Westinghouse Electric Corporation built a frequency diverse (FD) search radar designed to operate in the S-band from 2322 to 2670 MHz. The radar was designed to have a maximum range of 220 nmi and search to an altitude of 150,000 ft.

System problems required several modifications at the test platform located at Crystal Springs, Mississippi. Once these problems were solved, the first of twenty units in the continental United States became operational at Charleston, Maine, in 1963. The last unit was installed at Bellefontaine, Ohio, a year later. All AN/FPS-27 radars were installed at sites which had AN/FPS-6, AN/FPS-26, or AN/FPS-90 height finder radars. The 3-D functionality of the AN/FPS-27 was not available to the AN/FYQ-47 Common Digitizer for use in the Semi-Automatic Ground Environment (SAGE) system.
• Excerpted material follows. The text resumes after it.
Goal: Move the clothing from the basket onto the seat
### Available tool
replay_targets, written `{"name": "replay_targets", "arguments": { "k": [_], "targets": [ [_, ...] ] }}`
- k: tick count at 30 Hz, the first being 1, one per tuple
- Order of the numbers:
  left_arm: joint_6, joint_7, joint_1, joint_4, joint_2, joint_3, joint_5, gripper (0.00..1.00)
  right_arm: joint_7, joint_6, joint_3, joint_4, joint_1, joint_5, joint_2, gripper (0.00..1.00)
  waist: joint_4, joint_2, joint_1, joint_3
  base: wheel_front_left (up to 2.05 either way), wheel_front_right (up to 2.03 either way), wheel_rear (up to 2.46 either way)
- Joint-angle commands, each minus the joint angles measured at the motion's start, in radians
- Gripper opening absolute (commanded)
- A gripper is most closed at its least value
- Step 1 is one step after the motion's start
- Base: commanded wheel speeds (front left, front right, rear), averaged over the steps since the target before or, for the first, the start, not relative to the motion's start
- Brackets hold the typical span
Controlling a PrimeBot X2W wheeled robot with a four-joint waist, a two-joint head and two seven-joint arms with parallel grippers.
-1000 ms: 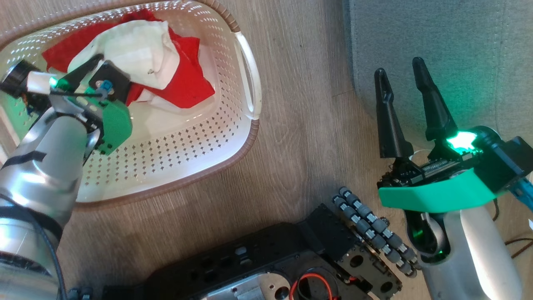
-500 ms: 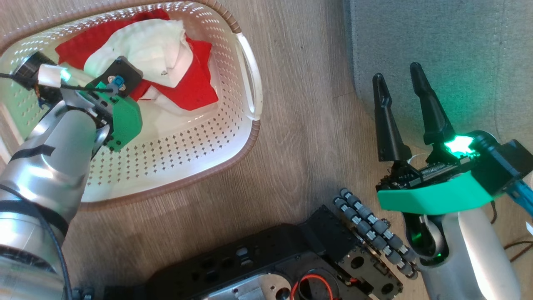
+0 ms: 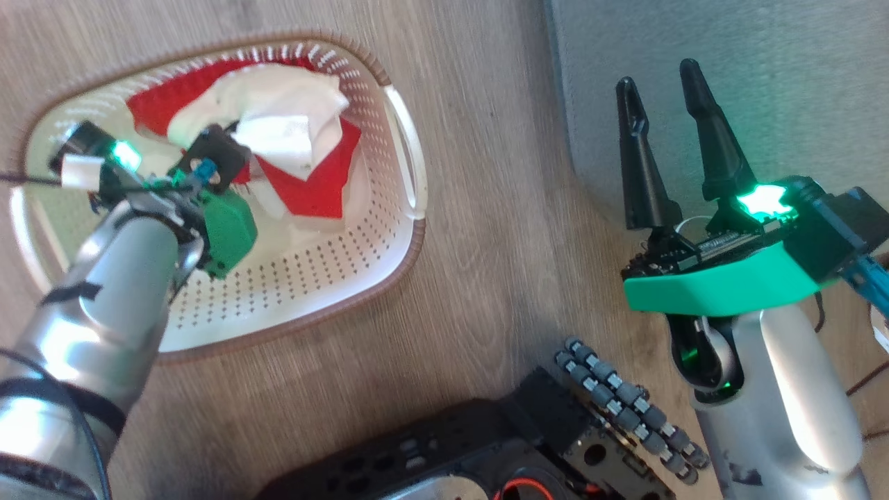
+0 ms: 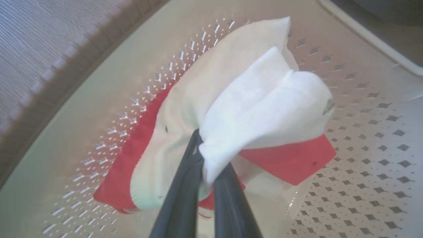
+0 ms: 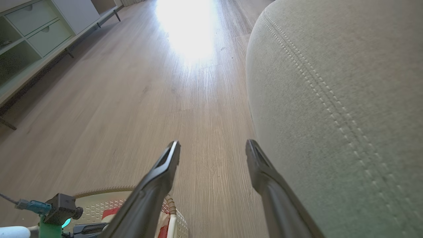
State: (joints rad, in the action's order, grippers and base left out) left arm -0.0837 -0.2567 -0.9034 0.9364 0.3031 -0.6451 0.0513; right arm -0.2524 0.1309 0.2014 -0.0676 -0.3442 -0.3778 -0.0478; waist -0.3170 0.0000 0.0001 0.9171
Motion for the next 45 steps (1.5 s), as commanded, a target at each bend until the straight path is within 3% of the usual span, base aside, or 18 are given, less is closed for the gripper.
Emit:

The 3-D functionality was possible through the use of a "vertically stacked beam" radiating feedhorn into the parabolic reflector. The received radar return was detected in a single or adjacent feedhorn which the radar receiver calculated a relative position in elevation.

In the early 1970s, AN/FPS-27 radar stations that had not been shut down received a modification (solid state receiver circuitry replacing vacuum tubes) that improved reliability and saved on maintenance costs. The upgraded radars were designated AN/FPS-27A.

In accordance with the Joint Electronics Type Designation System (JETDS), the "AN/FPS-27" designation represents the 27th design of an Army-Navy electronic device for fixed ground search radar. The JETDS system also now is used to name all Department of Defense electronic systems.